By Beth Watkins
Approximately 100,000 people in the middle of the soybean fields and hog farms, Champaign-Urbana, Illinois, is a community big enough to contain interesting and challenging diversity, mostly thanks to the presence of a huge research university. But we’re small enoughthat we all know each other through just a degree or two – if we were a movie, we’d have an excellent Kevin Bacon score – encouraging a level of basic decency. Such is the environment in which Amasong, a volunteer women’s chorus focusing on music that speaks to women’s experiences, has flourished for over 20 years.
Community choruses are not rare in the United States, in part building on long traditions of group vocal music in schools and churches, but they don’t always have a subtitle like “Champaign-Urbana’s Premiere Lesbian/Feminist Chorus.” I wasn’t a member back in the founding days, but I’ve heard tales of the fraught discussions over how to punctuate that name. Both versions of love and support for women needed to be present, but precisely how would they fit together in equitable importance and without one subsuming the other? The simple stroke of the slash means that both lesbians and feminists are welcome.
Some of our members who have been in the group for most of its 20+ years imply that the group doesn’t quite have the activist vibe that it did at its inception. Singing Out, a documentary made about the ensemble, talks about founding director Kristina Boerger’s identity as political as well as artistic. But some also say that it’s hardly remarkable anymore to identify yourself as a member of a lesbian/feminist group – or a lesbian or a feminist – in most circles in town. The group’s mission of providing a safe community for lesbians and feminists to come together and make music remains the same, but figuring out exactly how to carry it out beyond rehearsals and concerts can be hard. Our music is drawn from any musical tradition we can get a score or recording from, more or less, as long as it is by, for, or about women, and about half of it isn’t in English. The nature of our group requires certain facilities (a place for 35 people to stand together and be heard) and attitudes (an audience willing to listen respectfully).

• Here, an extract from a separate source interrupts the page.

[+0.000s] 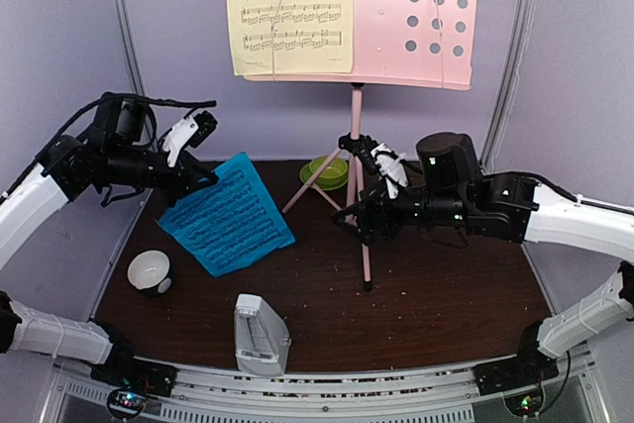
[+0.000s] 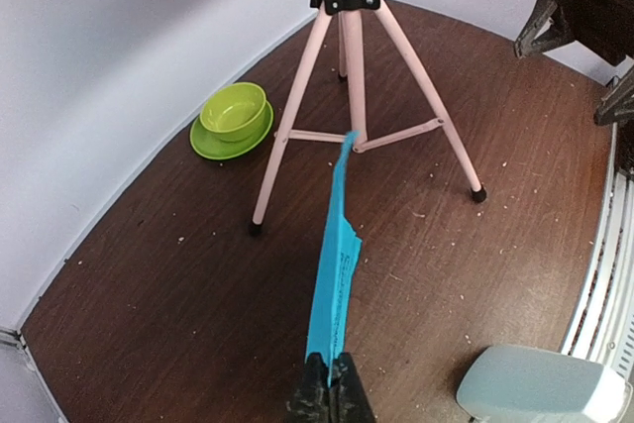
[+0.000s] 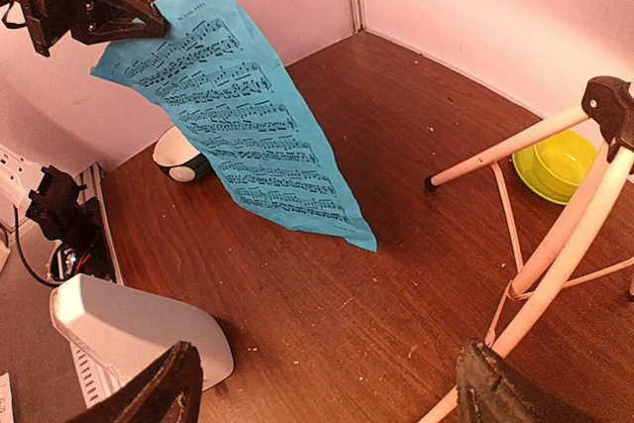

Sometime I wonder if audiences would comprehend us better if we sang only Indigo Girls and 1960s protest songs, but that isn’t our whole identity. Dr. Boerger has a PhD in choral literature and conducting and loves early western music, among many other traditions. We sing anything and everything. Tunes by Hildegard von Bingen (d. 1179) and Bobby McFerrin. Lyrics by Emily Dickinson and Rabindranath Tagore. Religious songs, work songs, cradle songs, celebratory songs. Works by famous composers and music created and developed by people whose names will never be known. Old English, Spanish, Québécois French, Norwegian, Bulgarian, Latin, Chinese, Japanese, Hebrew, Xhosa—you name it, we’ve sung in it (and Sanskrit and Kannada too).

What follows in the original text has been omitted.